The iterator type of to-utf-view-impl is utf-iterator. utf-iterator is an iterator that transcodes from UTF-N to UTF-M, where N and M are each one of 8, 16, or 32. N may equal M.

utf-iterator uses a mapping between character types and UTF encodings, which is that that char8_t corresponds to UTF-8, char16_t corresponds to UTF-16, and char32_t corresponds to UTF-32.

utf-iterator does its work by adapting an underlying range of code units. We use the term “input subsequence” to refer to a potentially ill-formed code unit subsequence which is to be transcoded into a code point c. Each input subsequence is decoded from the UTF encoding corresponding to from-type. If the underlying range contains ill-formed UTF, the code units are divided into input subsequences according to Substitution of Maximal Subparts, and each ill-formed input subsequence is transcoded into a U+FFFD. c is then encoded to ToType’s corresponding encoding, into an internal code unit buffer.

utf-iterator maintains certain invariants; the invariants differ based on whether utf-iterator is an input iterator.

For input iterators the invariant is: if *this is at the end of the range being adapted, then base() == end(); otherwise, the position of base() is always at the end of the input subsequence corresponding to the current code point c, and buf_ contains the code units that comprise c, in the UTF encoding corresponding to ToType.

For forward and bidirectional iterators, the invariant is: if *this is at the end of the range being adapted, then base() == end(); otherwise, the position of base() is always at the beginning of the input subsequence corresponding to the current code point c within the underlying range, and buf_ contains the code units in ToFormat that comprise c.

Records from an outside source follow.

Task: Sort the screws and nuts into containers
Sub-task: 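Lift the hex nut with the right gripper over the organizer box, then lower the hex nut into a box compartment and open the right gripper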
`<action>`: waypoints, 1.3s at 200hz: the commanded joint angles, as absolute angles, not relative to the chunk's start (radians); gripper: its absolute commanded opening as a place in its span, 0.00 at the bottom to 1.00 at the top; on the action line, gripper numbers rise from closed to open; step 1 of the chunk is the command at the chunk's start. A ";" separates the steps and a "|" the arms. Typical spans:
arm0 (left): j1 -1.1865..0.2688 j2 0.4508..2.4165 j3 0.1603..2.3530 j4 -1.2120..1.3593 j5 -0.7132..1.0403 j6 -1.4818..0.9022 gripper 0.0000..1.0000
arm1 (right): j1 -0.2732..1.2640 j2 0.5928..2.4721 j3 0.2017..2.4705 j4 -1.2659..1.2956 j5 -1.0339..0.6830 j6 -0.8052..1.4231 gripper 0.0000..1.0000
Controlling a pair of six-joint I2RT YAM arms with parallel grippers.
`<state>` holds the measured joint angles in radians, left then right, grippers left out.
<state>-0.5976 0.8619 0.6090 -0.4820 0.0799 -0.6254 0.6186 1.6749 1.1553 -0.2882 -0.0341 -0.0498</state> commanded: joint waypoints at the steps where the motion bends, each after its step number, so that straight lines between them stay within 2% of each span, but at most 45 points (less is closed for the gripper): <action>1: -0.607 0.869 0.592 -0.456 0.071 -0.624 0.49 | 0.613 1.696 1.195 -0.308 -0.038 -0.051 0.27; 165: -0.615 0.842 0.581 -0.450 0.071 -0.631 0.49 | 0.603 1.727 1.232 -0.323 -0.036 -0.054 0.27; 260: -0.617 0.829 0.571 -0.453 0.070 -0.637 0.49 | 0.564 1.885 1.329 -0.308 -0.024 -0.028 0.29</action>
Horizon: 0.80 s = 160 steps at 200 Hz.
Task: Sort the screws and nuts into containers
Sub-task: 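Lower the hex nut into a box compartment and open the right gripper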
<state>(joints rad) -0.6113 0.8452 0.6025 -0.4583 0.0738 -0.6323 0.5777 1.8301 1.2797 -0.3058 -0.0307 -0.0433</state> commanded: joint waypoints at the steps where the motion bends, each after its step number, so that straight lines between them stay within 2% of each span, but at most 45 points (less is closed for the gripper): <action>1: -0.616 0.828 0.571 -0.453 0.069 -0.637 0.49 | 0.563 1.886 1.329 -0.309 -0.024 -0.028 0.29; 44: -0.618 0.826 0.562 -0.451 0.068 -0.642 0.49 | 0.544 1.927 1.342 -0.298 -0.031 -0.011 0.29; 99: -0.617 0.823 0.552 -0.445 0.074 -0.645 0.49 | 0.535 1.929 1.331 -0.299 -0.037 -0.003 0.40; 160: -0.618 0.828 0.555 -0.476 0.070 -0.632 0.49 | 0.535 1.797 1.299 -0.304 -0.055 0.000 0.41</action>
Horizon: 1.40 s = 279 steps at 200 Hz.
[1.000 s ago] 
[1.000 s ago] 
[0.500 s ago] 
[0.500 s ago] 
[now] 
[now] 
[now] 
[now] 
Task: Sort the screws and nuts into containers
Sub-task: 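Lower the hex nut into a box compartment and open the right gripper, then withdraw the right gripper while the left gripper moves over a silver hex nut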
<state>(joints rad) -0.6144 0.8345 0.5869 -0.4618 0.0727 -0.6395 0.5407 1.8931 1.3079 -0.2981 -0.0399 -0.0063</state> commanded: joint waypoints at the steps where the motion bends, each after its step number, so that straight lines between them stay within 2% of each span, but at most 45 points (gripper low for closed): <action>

The exposition-only member function read decodes the input subsequence starting at position base() into a code point c, using the UTF encoding corresponding to from-type, and setting c to U+FFFD if the input subsequence is ill-formed. If c is set to U+FFFD as the result of an ill-formed input subsequence, it sets the error as described below. It sets to_increment_ to the number of code units read while decoding c; encodes c into buf_ in the UTF encoding corresponding to ToType; sets buf_index_ to 0; and sets buf_last_ to the number of code units encoded into buf_. If forward_iterator<I> is true, base() is set to the position it had before read was called.

The exposition-only member function read_reverse decodes the input subsequence ending at position base() into a code point c, using the UTF encoding corresponding to from-type, and setting c to U+FFFD if the input subsequence is ill-formed. If c is set to U+FFFD as the result of an ill-formed input subsequence, it sets the error as described below. It sets to_increment_ to the number of code units read while decoding c; encodes c into buf_ in the UTF encoding corresponding to ToType; sets buf_last_ to the number of code units encoded into buf_; and sets buf_index_ to buf_last_ - 1, or to 0 if this is an or_error view and we read an invalid subsequence.

If the view is an or_error view that encountered an invalid subsequence, that subsequence becomes a single value_type set to a utf_transcoding_error enumerator in the output range. The value of the enumerator corresponds to the underlying range’s input subsequences as follows. (All ranges of numerical values of code units below are inclusive.)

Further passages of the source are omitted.